Deux prix de la femme ingénieure, d’une valeur de 500 euros chacun :  

  • le prix de la femme ingénieure senior a été décerné à madame Léna HARIKIOPOULOS-CORDOVA, diplômée de Centrale Nantes, actuellement fondatrice, présidente et ingénieure-consultante chez Consequally, un cabinet de conseil et de formation spécialisé dans la promotion de l’égalité professionnelle et le développement d’une culture inclusive dans les secteurs à prédominance masculine tels que la construction, l’ingénierie, les mobilités et l’énergie. Actrice engagée, elle intervient dans de nombreuses associations et projets pour promouvoir l’égalité, la mixité et l’inclusion des femmes dans les milieux des STEM, de l’entrepreneuriat ou encore du BTP. Elle intervient notamment en tant que mentor auprès de l’École centrale de Nantes, STEM4ALL et de l’association La puissance du lien. 
  • Et le prix de la femme ingénieure junior a été décerné à madame Mylène TAHAR, diplômée de Bordeaux INP – ENSEIRB-MATMECA, actuellement consultante indépendante en égalité professionnelle. Passionnée, elle met ses compétences au service de la promotion de la parité femmes-hommes dans le secteur de la technologie. Son objectif est de créer des environnements de travail inclusifs et performants, où chacun peut s’épanouir et contribuer pleinement à la réussite des projets, notamment à travers des ateliers de formation et de sensibilisation ludiques et collaboratifs. 
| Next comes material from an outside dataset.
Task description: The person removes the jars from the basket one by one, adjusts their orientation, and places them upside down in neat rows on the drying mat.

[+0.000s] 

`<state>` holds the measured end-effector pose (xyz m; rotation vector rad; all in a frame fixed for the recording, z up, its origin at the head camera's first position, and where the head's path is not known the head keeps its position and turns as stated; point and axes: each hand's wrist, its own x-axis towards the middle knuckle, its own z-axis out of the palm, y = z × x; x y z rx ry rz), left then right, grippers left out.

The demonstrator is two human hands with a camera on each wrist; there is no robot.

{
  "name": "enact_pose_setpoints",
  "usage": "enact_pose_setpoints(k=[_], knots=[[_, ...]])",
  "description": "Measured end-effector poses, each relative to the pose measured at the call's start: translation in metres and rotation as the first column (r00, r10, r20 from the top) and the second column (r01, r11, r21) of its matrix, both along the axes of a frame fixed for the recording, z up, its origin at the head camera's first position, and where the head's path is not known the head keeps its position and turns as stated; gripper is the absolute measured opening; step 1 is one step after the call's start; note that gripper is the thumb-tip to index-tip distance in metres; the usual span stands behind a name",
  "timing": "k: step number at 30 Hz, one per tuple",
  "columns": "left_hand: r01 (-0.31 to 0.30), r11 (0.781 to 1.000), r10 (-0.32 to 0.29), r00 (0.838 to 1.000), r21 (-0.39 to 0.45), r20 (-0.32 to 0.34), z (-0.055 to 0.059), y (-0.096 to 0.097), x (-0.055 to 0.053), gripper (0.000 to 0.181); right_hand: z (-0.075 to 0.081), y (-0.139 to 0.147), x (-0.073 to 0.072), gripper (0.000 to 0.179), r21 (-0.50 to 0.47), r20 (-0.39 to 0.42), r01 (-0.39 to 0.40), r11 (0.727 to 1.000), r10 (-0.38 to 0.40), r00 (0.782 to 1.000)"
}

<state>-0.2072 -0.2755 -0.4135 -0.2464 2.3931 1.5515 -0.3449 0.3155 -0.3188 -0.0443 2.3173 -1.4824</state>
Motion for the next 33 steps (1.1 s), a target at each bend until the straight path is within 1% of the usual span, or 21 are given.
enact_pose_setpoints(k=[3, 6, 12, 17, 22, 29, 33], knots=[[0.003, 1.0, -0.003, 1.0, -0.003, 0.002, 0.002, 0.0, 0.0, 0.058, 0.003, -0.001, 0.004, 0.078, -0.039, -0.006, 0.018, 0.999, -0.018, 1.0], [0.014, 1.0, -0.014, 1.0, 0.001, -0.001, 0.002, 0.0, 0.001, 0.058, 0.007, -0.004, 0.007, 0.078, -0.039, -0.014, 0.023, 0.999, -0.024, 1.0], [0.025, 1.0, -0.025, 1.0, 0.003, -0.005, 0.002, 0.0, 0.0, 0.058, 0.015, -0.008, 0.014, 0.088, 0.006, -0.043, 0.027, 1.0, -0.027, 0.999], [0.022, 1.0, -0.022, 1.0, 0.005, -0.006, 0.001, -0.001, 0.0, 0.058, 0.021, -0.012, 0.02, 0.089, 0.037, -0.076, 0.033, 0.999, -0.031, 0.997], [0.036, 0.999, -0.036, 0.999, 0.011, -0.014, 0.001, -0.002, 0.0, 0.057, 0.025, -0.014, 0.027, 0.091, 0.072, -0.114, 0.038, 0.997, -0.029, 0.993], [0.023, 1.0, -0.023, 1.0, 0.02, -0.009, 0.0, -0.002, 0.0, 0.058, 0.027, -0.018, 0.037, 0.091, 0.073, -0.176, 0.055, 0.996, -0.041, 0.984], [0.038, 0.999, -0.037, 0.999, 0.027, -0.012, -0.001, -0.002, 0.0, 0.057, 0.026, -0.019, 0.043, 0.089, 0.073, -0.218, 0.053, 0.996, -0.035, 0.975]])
Un prix de la femme du numérique, créé en partenariat avec la Fondation Inria, d’une valeur de 500 euros a été décerné à madame Marine BERTHIER, élève-ingénieure en mathématiques appliquées à l’ENSTA Paris. Classée parmi les cinq meilleurs de sa promotion en data science dès sa première année, elle poursuit actuellement son parcours académique en suivant un double diplôme avec l’Institut royal de technologie de Suède KTH. Présidente de l’association féministe SisTA, elle s’engage activement pour la sensibilisation aux violences sexistes et sexuelles et pour encourager les jeunes filles à s’intéresser aux carrières scientifiques.  

Avec 221 candidatures reçues (55 projets menés par 49 écoles et campus, 80 élèves-ingénieures, 19 élèves-ingénieures Afrique du Nord et 67 femmes ingénieures), cette édition 2024 du concours Ingénieuses est un réel succès que la Fondation Inria s’engage à amplifier au fil des prochaines années en contribuant à valoriser l’opération au sein d’Inria et de ses équipes, auprès de ses ingénieures, étudiantes ou en poste. 

Focus sur les nominées  

Les écoles nominées sont : 

  • l’ESTACA, pour son projet « Vulgarisation scientifique auprès des enfants » ; 
  • le groupe IMT, pour son projet « Programme AMBASSADRICES » ; 
  • l’IMT Mines Alès et l’IMT Mines Albi, pour leur projet commun « Exception’Elles » ; 
  • l’ISEP, pour son projet « Pacte « FEMMES & IA » – Pour une intelligence artificielle responsable et non-sexiste » ; 
  • JUNIA, pour son projet « Portraits de femmes scientifiques – Mission Chronos » ; 
  • Polytech Annecy-Chambéry, pour son projet « Ingénieure au féminin » ; 
  • Polytech Grenoble, pour son projet « Plan de sensibilisation sur le Harcèlement et les Violences sexistes et sexuelles à l’ensemble des élèves ingénieurs de l’école ». 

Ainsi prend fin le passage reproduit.